*SOURCE DATA*:
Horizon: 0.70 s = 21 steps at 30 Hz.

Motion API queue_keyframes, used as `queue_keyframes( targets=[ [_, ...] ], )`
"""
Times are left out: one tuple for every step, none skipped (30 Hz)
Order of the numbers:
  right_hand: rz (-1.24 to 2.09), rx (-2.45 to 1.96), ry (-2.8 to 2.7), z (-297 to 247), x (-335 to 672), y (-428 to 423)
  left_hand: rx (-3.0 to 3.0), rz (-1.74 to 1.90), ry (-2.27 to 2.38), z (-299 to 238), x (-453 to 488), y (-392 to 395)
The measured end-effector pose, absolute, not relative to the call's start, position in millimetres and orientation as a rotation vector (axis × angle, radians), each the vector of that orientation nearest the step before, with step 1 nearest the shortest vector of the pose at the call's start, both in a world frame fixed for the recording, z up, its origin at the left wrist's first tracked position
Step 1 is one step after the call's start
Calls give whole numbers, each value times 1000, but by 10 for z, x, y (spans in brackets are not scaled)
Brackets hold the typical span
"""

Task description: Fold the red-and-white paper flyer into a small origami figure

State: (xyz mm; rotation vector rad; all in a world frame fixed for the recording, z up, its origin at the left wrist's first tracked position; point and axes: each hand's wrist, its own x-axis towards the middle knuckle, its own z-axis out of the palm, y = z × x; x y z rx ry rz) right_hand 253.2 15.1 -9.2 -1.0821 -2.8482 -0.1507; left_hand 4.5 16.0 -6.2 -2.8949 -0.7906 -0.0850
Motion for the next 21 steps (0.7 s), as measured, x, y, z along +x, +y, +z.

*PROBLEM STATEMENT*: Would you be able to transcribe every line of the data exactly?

*FINISHED EXERCISE*:
Horizon: 0.70 s = 21 steps at 30 Hz.

Motion API queue_keyframes, used as `queue_keyframes( targets=[ [_, ...] ], )`
"""
Times are left out: one tuple for every step, none skipped (30 Hz)
Order of the numbers:
  right_hand: rz (-1.24 to 2.09), rx (-2.45 to 1.96), ry (-2.8 to 2.7), z (-297 to 247), x (-335 to 672), y (-428 to 423)
  left_hand: rx (-3.0 to 3.0), rz (-1.74 to 1.90), ry (-2.27 to 2.38), z (-299 to 238), x (-453 to 488), y (-392 to 395)
The measured end-effector pose, absolute, not relative to the call's start, position in millimetres and orientation as a rotation vector (axis × angle, radians), each the vector of that orientation nearest the step before, with step 1 nearest the shortest vector of the pose at the call's start, both in a world frame fixed for the recording, z up, its origin at the left wrist's first tracked position
Step 1 is one step after the call's start
Calls give whole numbers, each value times 1000, but by 10 for z, x, y (spans in brackets are not scaled)
Brackets hold the typical span
"""

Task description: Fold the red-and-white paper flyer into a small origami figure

State: (xyz mm; rotation vector rad; all in a world frame fixed for the recording, z up, its origin at the left wrist's first tracked position; point and axes: each hand's wrist, its own x-axis towards the middle knuckle, its own z-axis out of the palm, y = z × x; x y z rx ry rz) right_hand 253.2 15.1 -9.2 -1.0821 -2.8482 -0.1507; left_hand 4.5 16.0 -6.2 -2.8949 -0.7906 -0.0850
Motion for the next 21 steps (0.7 s), as measured, x, y, z along +x, +y, +z.

Nothing else belongs to this exercise.